**REQUIREMENT**.
With the pictures excluded, output only the lines from the one containing "(373, 428): 62, 8, -18" through the last line of the entries, unchanged.

**RECORD EXCERPTS**.
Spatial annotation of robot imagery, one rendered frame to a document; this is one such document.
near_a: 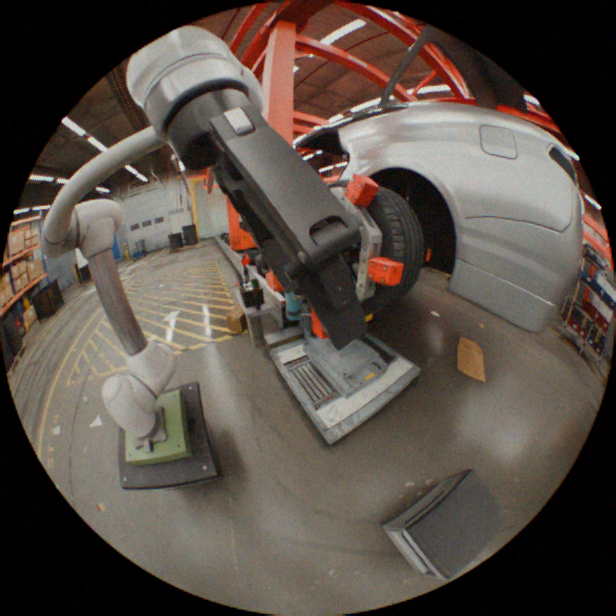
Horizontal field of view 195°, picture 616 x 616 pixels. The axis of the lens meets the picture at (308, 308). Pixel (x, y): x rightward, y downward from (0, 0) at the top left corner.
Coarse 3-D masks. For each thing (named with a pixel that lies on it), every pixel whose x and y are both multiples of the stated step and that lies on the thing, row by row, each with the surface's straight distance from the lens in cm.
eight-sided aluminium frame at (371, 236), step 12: (336, 192) 72; (348, 204) 67; (360, 216) 63; (360, 228) 63; (372, 228) 62; (372, 240) 60; (360, 252) 63; (372, 252) 61; (360, 264) 63; (360, 276) 64; (360, 288) 65; (372, 288) 67; (360, 300) 67
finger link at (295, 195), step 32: (224, 128) 11; (256, 128) 11; (256, 160) 9; (288, 160) 9; (256, 192) 9; (288, 192) 8; (320, 192) 8; (288, 224) 7; (352, 224) 7; (320, 256) 7
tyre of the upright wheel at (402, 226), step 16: (384, 192) 78; (368, 208) 71; (384, 208) 67; (400, 208) 75; (384, 224) 66; (400, 224) 68; (416, 224) 81; (384, 240) 66; (400, 240) 65; (416, 240) 76; (384, 256) 67; (400, 256) 65; (416, 256) 76; (416, 272) 80; (384, 288) 68; (400, 288) 74; (368, 304) 76; (384, 304) 75
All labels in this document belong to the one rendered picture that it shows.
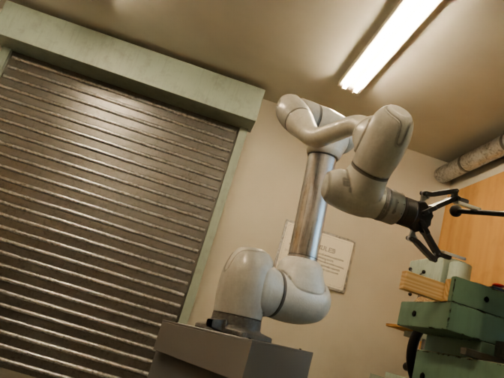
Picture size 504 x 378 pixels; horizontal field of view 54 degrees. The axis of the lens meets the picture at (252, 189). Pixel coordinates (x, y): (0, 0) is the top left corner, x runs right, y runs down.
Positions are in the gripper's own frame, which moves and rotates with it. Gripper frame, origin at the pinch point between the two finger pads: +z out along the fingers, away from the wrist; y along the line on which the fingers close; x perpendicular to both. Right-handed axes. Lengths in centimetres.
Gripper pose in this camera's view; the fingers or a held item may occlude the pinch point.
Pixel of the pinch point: (466, 232)
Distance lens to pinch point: 145.0
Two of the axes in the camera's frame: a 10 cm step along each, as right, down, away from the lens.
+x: -1.5, -0.1, 9.9
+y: 3.1, -9.5, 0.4
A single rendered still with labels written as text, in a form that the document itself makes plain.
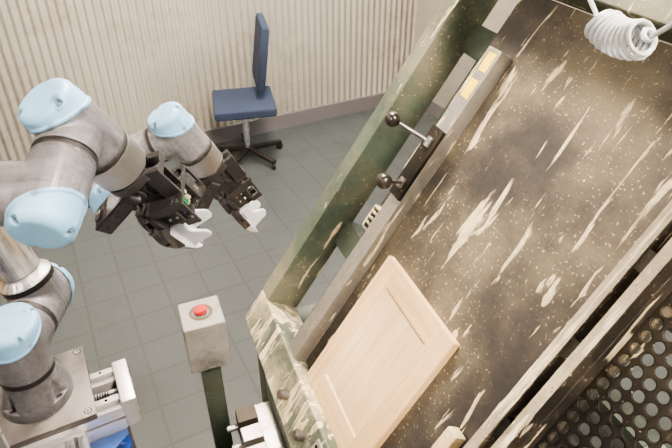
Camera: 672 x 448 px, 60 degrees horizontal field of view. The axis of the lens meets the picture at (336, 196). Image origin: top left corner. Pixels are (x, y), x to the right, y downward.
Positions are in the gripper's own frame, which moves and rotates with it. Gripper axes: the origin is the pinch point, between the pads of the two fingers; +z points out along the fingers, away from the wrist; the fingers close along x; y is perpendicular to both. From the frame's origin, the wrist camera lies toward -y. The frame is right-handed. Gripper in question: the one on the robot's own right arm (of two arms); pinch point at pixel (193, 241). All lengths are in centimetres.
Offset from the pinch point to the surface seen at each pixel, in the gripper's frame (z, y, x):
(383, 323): 58, 15, 4
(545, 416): 38, 45, -29
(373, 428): 62, 8, -18
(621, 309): 25, 61, -19
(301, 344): 71, -12, 9
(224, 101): 183, -102, 248
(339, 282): 62, 4, 19
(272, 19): 179, -59, 309
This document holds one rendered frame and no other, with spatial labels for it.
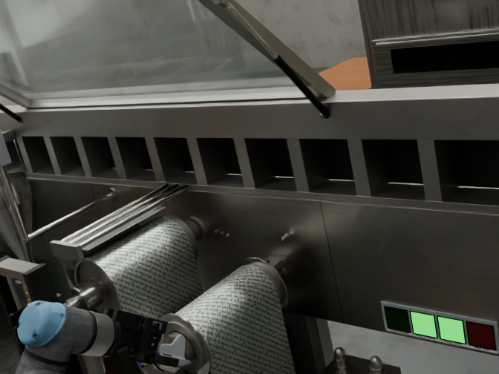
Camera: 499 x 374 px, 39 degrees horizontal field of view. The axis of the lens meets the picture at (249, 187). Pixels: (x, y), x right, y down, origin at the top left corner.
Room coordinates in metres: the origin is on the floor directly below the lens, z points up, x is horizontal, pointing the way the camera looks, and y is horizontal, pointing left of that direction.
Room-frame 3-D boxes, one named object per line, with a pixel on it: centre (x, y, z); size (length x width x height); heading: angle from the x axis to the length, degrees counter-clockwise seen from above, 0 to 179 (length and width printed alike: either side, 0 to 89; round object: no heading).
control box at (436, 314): (1.24, -0.31, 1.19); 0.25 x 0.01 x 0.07; 46
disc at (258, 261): (1.46, 0.02, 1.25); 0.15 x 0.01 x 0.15; 46
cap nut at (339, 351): (1.42, -0.12, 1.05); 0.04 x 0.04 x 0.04
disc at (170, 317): (1.27, 0.20, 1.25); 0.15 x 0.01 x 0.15; 46
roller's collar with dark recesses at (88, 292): (1.43, 0.40, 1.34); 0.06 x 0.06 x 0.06; 46
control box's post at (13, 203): (1.68, 0.57, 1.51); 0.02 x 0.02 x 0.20
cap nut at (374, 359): (1.35, -0.19, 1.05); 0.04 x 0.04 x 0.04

**WRITTEN REPLY**.
(373, 428): 62, 8, -18
(621, 309): 25, 61, -19
(301, 344): 71, -12, 9
(224, 101): 183, -102, 248
(339, 282): 62, 4, 19
(272, 19): 179, -59, 309
This document holds one rendered frame and no other, with spatial labels for it.
Camera: 499 x 374 px, 39 degrees horizontal field of view. The axis of the lens meets the picture at (249, 187). Pixels: (x, y), x right, y down, origin at the top left corner.
Room coordinates in metres: the origin is on the floor directly below the lens, z points up, x is horizontal, pointing the way the camera looks, and y is horizontal, pointing left of that direction.
Room-frame 3-D boxes, one named object per line, with a pixel on it: centre (x, y, z); size (length x width x height); heading: angle from the x axis to the length, degrees counter-clockwise seen from above, 0 to 179 (length and width printed alike: either side, 0 to 89; round object: no heading).
control box at (436, 314): (1.24, -0.31, 1.19); 0.25 x 0.01 x 0.07; 46
disc at (258, 261): (1.46, 0.02, 1.25); 0.15 x 0.01 x 0.15; 46
cap nut at (339, 351): (1.42, -0.12, 1.05); 0.04 x 0.04 x 0.04
disc at (170, 317): (1.27, 0.20, 1.25); 0.15 x 0.01 x 0.15; 46
roller's collar with dark recesses at (88, 292): (1.43, 0.40, 1.34); 0.06 x 0.06 x 0.06; 46
control box's post at (13, 203): (1.68, 0.57, 1.51); 0.02 x 0.02 x 0.20
cap nut at (374, 359): (1.35, -0.19, 1.05); 0.04 x 0.04 x 0.04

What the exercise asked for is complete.